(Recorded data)
┌────────
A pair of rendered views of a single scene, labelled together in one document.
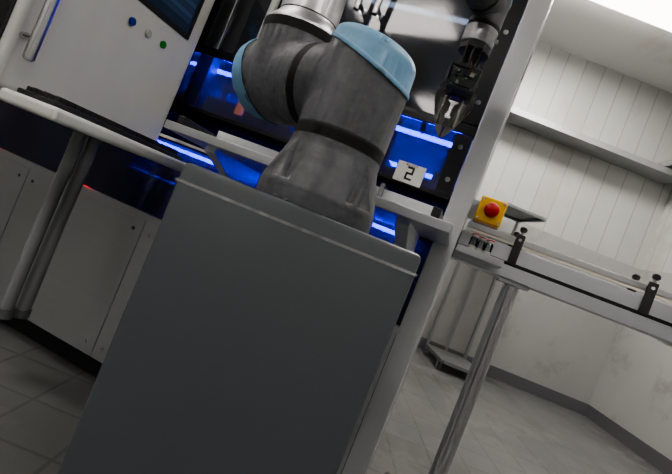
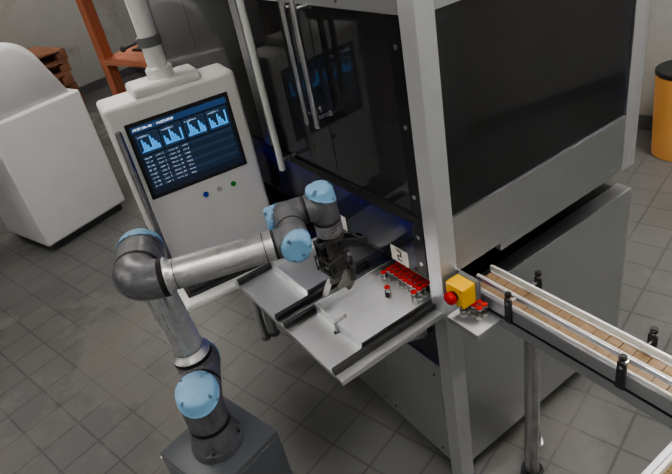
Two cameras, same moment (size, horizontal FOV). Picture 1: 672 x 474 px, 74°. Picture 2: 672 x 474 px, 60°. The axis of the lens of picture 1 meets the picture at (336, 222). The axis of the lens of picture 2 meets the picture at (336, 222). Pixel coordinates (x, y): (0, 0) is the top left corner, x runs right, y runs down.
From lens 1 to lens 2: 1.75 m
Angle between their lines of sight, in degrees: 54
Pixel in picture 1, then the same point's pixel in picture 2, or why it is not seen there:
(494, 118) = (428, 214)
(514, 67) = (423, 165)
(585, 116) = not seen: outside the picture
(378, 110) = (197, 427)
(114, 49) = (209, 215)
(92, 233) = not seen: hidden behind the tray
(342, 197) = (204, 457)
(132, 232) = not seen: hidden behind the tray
└────────
TASK PROMPT: Copy all lines from the entries that contain the word "picture".

RESPONSE FOR THIS EXERCISE:
Two cameras, same moment (size, horizontal FOV). Picture 1: 672 x 474 px, 74°. Picture 2: 672 x 474 px, 60°. The axis of the lens of picture 1 meets the picture at (336, 222). The axis of the lens of picture 2 meets the picture at (336, 222). Pixel coordinates (x, y): (0, 0) is the top left corner, x runs right, y runs down.
Pixel in picture 1, then the same point's pixel in picture 2, or why it is not seen there:
(585, 116) = not seen: outside the picture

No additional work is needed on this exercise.